In definitiva, cosa deve aspettarsi un ragazzo venendo qui? Intanto che bisogna iniziare dai lavori più duri (che comunque sono rispettati e ben pagati in confronto al nostro Bel Paese), se non si hanno in tasca qualifiche e licenze specifiche, essere in possesso di ottima conoscenza dell'inglese e di un visto permanente, non facile da ottenere. Inoltre per un "working holiday" non si può stipulare un contratto che superi i sei mesi di durata. Se io ho svolto lavori come cameriere e aiuto in cucina, Andrea ha iniziato come aiuto in cucina per poi trovare un’occupazione come magazziniere in un’azienda. Per migliorare la propria posizione occorre, nella maggioranza dei casi, studiare una professione sul posto e trovare chi ti faccia da “sponsor” per gli anni necessari a ottenere un visto permanente. Studiare, tuttavia, costa molto e per legge non puoi lavorare più di 20 ore a settimana.
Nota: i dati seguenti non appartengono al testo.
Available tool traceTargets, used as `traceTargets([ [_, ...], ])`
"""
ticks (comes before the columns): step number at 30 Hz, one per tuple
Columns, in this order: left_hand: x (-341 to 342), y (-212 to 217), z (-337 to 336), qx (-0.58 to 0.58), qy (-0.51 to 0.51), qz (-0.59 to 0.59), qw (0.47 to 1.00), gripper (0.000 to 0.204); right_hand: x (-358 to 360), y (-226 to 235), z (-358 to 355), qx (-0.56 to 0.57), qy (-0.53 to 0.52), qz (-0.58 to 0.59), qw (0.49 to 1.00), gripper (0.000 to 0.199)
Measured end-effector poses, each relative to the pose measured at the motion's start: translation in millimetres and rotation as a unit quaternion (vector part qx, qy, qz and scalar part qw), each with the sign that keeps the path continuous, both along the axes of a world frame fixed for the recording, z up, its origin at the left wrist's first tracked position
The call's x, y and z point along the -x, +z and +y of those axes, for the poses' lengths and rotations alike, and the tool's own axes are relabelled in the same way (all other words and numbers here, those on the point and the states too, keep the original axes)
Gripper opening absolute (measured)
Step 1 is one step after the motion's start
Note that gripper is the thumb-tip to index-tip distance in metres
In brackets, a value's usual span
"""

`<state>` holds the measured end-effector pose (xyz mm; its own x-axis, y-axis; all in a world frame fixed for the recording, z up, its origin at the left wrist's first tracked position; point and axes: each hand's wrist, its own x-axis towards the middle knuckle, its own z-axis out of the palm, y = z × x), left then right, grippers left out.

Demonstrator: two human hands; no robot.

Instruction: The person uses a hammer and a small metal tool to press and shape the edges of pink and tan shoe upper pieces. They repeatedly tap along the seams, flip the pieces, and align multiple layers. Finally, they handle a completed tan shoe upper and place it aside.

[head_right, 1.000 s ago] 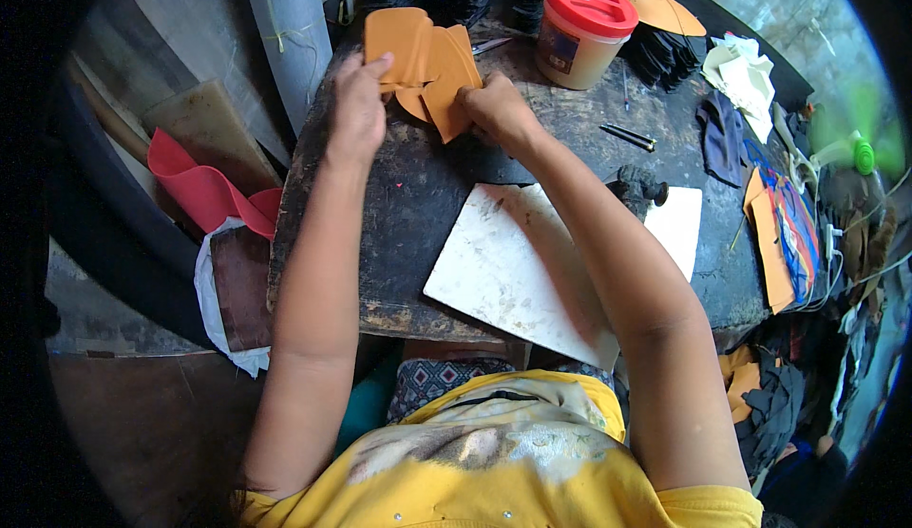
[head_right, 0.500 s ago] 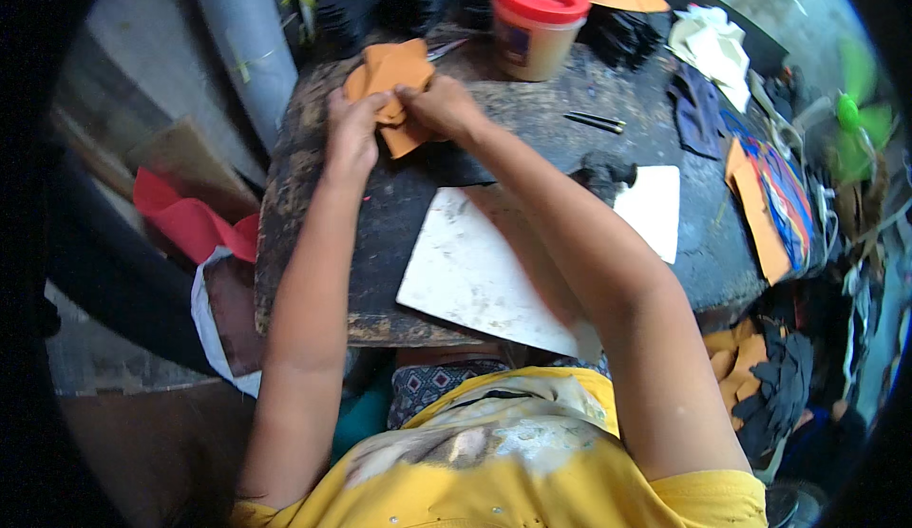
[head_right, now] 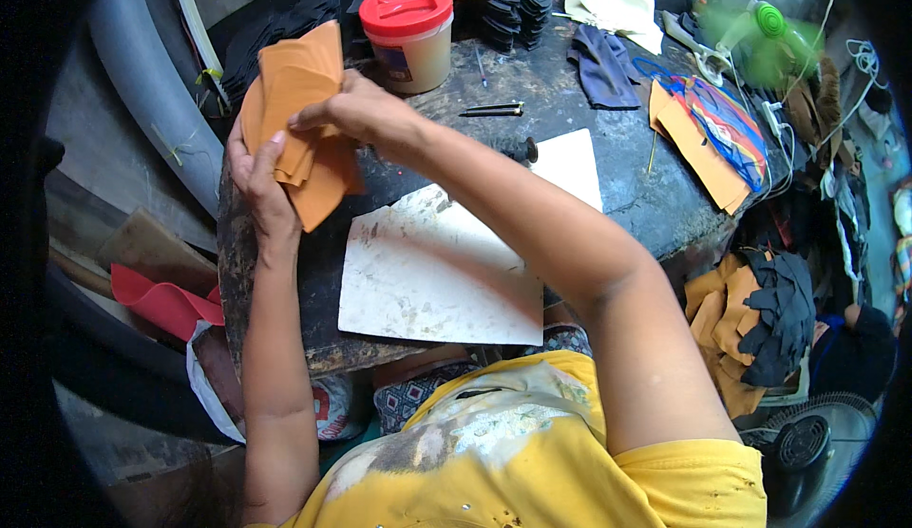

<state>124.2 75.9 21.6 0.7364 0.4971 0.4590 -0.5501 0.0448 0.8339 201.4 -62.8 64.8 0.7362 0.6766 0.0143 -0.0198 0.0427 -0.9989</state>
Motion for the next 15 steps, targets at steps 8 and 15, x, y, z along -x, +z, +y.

L'Australia per me è stata una sfida affascinante, una voglia di scoprire un altro modo di interpretare la vita, molto meno caotica rispetto a quella europea. Sono rimasto colpito dalla spiccata multietnicità presente in ogni città (nel mio caso Perth e dintorni) e soprattutto dal rispetto e dall'ospitalità che la gente nutre verso gli altri, anche se paradossalmente non è facile crearsi o frequentare gruppi di amici che non siano dello stesso paese di provenienza, forse per la lingua, forse anche perché non è nel loro stile. C'è un gran rispetto delle regole e delle leggi, anche se rigide e fiscali, non solo perché vengono fatte rispettare, ma perchè la gente crede in esse e nella voglia di vivere tranquillamente.

A breve dovrò rientrare in Italia, e non so se tornerò ancora in Australia. Sicuramente porterò sempre con me e dentro di me il bagaglio di insegnamenti e di esperienza che essa mi ha dato, compresa una nuova lingua di cui, al giorno d’oggi, non è possibile fare a meno.